Vivimos un tiempo nuevo, una era digital en donde muchos parámetros y formas de conducta han cambiado radicalmente, en donde cosas como la fama, la opinión, la información y la moda han adquirido dimensiones muchas veces ilimitadas. También las convicciones, sean reales o supuestas, provengan de la profundidad o del snob, han cambiado sus formas de expresión. Hoy, una acción particular puede convertirse en un semillero incalculable para la exposición flamante de opiniones y la exhibición de posturas al respecto.
De acuerdo al caso, se enarbolan estas posturas como nuevos estandartes éticos y las tragedias ajenas se convierten en un curioso palmarés para la propia virtud. En Palestina, el feminismo mal encauzado, el maltrato de personas y mascotas, hasta una mujer exigiendo una pelota a un niño que la recibió por celebrar su cumpleaños, son algunos de los ejemplos recientes de esta nueva forma de compromiso etéreo y singular: el slacktivismo.
Este curioso constructo, anclado a la inercia del sofá, la potencialidad del teclado y el fervor justiciero, glorifica el acto de participación más anodino. No se trata de marchar bajo el sol, sino de teclear con indignación desde la penumbra de una habitación; una muestra de solidaridad que exige apenas la energía de un movimiento de pulgar. Es, en esencia, como intentar apagar un incendio enviando pensamientos de aliento: un gesto que reconforta al emisor, pero que deja las llamas intactas, crepitando con indiferencia ante la buena intención.

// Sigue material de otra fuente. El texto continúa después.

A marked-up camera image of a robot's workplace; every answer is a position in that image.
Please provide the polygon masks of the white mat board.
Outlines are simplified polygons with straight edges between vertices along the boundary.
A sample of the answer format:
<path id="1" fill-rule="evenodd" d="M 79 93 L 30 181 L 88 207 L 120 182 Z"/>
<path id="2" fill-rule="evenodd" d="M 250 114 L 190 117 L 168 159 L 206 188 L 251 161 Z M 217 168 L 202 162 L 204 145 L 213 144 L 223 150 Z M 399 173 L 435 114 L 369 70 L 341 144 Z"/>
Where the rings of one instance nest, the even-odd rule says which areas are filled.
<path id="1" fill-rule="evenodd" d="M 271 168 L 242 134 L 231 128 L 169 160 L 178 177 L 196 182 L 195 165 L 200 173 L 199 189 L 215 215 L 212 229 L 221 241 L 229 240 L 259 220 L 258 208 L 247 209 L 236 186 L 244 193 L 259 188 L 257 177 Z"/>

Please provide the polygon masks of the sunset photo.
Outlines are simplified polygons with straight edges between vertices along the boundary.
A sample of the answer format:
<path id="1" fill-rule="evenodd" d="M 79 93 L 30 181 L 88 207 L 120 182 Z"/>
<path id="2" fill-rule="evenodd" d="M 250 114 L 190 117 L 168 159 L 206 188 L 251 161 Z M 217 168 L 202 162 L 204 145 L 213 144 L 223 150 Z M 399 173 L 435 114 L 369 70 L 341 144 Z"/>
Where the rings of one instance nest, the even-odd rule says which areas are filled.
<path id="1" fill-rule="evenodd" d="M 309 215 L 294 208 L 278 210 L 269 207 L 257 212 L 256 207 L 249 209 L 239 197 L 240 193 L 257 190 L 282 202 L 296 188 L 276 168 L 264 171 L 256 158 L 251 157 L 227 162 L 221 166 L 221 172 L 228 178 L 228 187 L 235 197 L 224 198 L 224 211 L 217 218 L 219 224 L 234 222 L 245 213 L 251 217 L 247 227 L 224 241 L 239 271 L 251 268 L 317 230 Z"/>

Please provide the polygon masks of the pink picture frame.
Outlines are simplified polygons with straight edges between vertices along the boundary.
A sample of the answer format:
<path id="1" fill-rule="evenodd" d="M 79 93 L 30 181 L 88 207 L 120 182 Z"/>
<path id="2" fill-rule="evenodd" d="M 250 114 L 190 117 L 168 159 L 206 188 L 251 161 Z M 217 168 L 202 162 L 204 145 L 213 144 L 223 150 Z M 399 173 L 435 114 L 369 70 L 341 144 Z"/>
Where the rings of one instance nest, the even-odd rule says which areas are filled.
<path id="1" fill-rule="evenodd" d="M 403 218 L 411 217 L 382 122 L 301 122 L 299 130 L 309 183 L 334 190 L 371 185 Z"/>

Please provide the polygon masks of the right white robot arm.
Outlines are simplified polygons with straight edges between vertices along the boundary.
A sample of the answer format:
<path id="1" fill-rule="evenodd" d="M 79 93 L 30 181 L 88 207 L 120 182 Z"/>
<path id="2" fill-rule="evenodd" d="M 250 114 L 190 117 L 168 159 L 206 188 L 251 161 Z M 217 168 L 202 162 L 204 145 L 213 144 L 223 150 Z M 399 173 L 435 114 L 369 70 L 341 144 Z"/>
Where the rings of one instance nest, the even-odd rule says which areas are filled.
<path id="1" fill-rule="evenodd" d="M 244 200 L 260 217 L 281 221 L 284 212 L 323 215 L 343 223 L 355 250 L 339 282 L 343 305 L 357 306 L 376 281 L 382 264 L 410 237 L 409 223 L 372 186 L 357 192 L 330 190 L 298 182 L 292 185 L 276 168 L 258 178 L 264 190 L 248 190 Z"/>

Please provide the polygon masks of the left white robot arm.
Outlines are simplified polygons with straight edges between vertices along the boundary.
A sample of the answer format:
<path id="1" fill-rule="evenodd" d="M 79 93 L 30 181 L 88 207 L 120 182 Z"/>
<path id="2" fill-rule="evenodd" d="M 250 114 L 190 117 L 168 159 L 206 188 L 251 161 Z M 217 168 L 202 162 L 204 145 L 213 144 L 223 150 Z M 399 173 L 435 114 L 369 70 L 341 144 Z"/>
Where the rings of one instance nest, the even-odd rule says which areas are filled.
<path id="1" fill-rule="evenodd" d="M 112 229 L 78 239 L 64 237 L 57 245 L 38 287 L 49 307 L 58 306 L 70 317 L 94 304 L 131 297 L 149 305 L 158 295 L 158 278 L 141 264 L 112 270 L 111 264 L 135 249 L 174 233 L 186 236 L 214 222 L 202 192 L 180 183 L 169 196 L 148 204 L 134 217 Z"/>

La dinámica de este activismo extra light es de una simplicidad pasmosa, pero sus implicaciones son profundas. Consiste en adherirse a cualquier causa noble, en esencia, pero a través de acciones digitales que demandan un esfuerzo mínimo: cambiar la foto de perfil por un lazo de colores, firmar una petición en línea que probablemente nadie leerá o compartir un video melodramático sobre una tragedia lejana. El resultado es una gratificante alucinación de virtud, una autopercepción de ser alguien comprometido y sensible.
Este fenómeno es el atajo para quienes prefieren la comodidad de la opinión a la complejidad de la acción. En lugar de un compromiso genuino que podría implicar acción real, se promueve un espejismo de participación. Esto no solo devalúa el verdadero activismo, el que requiere tiempo, energía y a veces riesgos, sino que también fomenta una cultura de la pasividad. Se pinta al individuo como un agente de cambio, cuando en realidad es un mero espectador que ocasionalmente aplaude desde la tribuna digital. Peor aún, esta práctica se ha convertido en una herramienta para que las grandes corporaciones y figuras públicas laven su imagen, promoviendo campañas de «concienciación» que no les exigen más que un eslogan pegajoso: “Me too”, “Black lives matters”, “Alto al genocidio de Palestina”, “Todos por la infancia abandonada”, todo fácil, cómodo y rápido.
Al caer en la trampa de equiparar un «me gusta» con una acción transformadora, se convierte el debate público en un concurso de popularidad donde lo que domina no es el impacto real, sino la visibilidad de la indignación. En plataformas como Instagram o X, esta superficialidad es especialmente perniciosa. La inmediatez y el carácter efímero de las interacciones facilitan el adoptar una causa y abandonarla al día siguiente, dejando tras de sí solo un rastro de buenas intenciones.
¿La defensa contra esta autocomplacencia? Cuestionar la eficacia de nuestras acciones, preguntarnos qué viene después del clic y buscar formas de participación más sustanciales. Es un ejercicio de honestidad personal para enfrentar los problemas sociales como son, no como nos conviene que parezcan para sentirnos bien con nosotros mismos.
El slacktivismo es un síntoma inquietante de la crisis en el compromiso real, cívico, donde se prefiere la satisfacción instantánea de un gesto simbólico e inútil a la dedicación que exige el cambio verdadero. Es que así es más chévere la lucha, dándole “like”.